Tell that to Merrick Garland.

You are confusing necessary and sufficient.


Acts that are unconstitutional probably aren't official, by definition they are outside the scope of official duties, throw every living president into prison?

Charge every act of violence ordered in places war is undeclared as war crimes?

If not, the things they have on Trump seem like really small potatoes to zero in on.


> Acts that are unconstitutional probably aren't official, by definition they are outside the scope of official duties, throw every living president into prison?

You could make a very good case that drone strikes on American citizens in foreign lands that are a part of jihadist groups without due process are unconstitutional. And yet, it happens. According to the standard Roberts puts in place, things that are on the extreme periphery of the duties of the Presidency are exempt from criminal prosecution. Does this mean drone strikes? Almost certainly. The President has an enumerated power to command the armed forces.

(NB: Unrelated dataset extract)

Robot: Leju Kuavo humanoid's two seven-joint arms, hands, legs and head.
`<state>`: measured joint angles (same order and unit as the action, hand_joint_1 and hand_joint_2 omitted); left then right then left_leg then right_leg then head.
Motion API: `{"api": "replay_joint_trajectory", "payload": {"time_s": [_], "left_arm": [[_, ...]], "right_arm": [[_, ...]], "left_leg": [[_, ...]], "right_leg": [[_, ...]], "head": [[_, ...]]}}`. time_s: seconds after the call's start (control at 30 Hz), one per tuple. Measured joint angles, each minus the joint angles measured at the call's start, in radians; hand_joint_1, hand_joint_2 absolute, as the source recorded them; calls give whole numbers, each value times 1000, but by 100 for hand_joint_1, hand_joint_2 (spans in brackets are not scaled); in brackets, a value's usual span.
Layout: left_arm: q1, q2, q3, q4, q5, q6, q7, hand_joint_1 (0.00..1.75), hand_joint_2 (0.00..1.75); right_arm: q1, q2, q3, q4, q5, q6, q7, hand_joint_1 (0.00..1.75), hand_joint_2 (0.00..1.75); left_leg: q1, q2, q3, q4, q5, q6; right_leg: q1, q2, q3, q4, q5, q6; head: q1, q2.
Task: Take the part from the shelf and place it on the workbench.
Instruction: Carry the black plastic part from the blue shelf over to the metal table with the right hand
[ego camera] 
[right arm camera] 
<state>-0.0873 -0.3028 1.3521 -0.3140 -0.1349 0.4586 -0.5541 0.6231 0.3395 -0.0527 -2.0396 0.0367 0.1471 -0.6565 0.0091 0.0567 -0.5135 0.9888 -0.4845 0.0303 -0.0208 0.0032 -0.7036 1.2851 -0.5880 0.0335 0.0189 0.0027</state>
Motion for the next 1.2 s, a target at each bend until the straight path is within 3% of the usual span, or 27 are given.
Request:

I fail to see why throwing all of the living Presidents in prison is a problem, particularly if they receive a day in court before getting thrown in prison. What this ruling does is create a class of American that can do some genuinely awful things and not be subject to legal process at all. There is no process, due or otherwise. The person gets to live their life as before.

Trump's being tried because the things he did weren't small potatoes. Trying to overthrow the electoral process unilaterally is a state fair record-setting potato. It's a far more immediate and widespread risk to American life and liberty than the drone strikes on foreign land that I mentioned earlier. One impacts a few dozen Americans globally at most; the other impacts literally all of them.


> I fail to see why throwing all of the living Presidents in prison is a problem

Hell IIRC at one point all living governors of Illinois were in prison


> things that are on the extreme periphery of the duties of the Presidency are exempt from criminal prosecution

This is wrong, and your ability to make an argument suggests you know it is. And the most extreme acts being mentioned as risks are the exact ones where "presumptive" matters.


> This is wrong, and your ability to make an argument suggests you know it is.

citationneeded.jpg

> And the most extreme acts being mentioned as risks are the exact ones where "presumptive" matters.

Are they? Can you count on humans to not abuse power? I don't trust the SCOTUS to provide a real counterweight. These are the same people who knew that 12-year-olds would be giving birth with the overturn of Roe v. Wade, and did it anyways. The same institution that ignored votes in 2000 and appointed a President. The same institution who had no power to stop Andrew Jackson from committing genocidal acts against the Cherokee. Either ineffective or complicit in severe violations of constitutional rights.


Ok, i gave too much credit. Here's your citation: https://prod-i.a.dj.com/public/resources/documents/SCOTUSTRU...

Read the ruling itself.

Roe v Wade was an easy overturn from a legal perspective. Pro choice folks with half a brain knew it stood on nonsense. Obama said in 2007 he wanted to codify it because he knew it was standing on shaky logic.


While a president has total immunity for exercising “core constitutional powers,” a sitting or former president also has “presumptive immunity” for all official acts. That immunity, wrote Chief Justice John Roberts in the majority opinion, “extends to the outer perimeter of the President’s official responsibilities, covering actions so long as they are not manifestly or palpably beyond his authority.”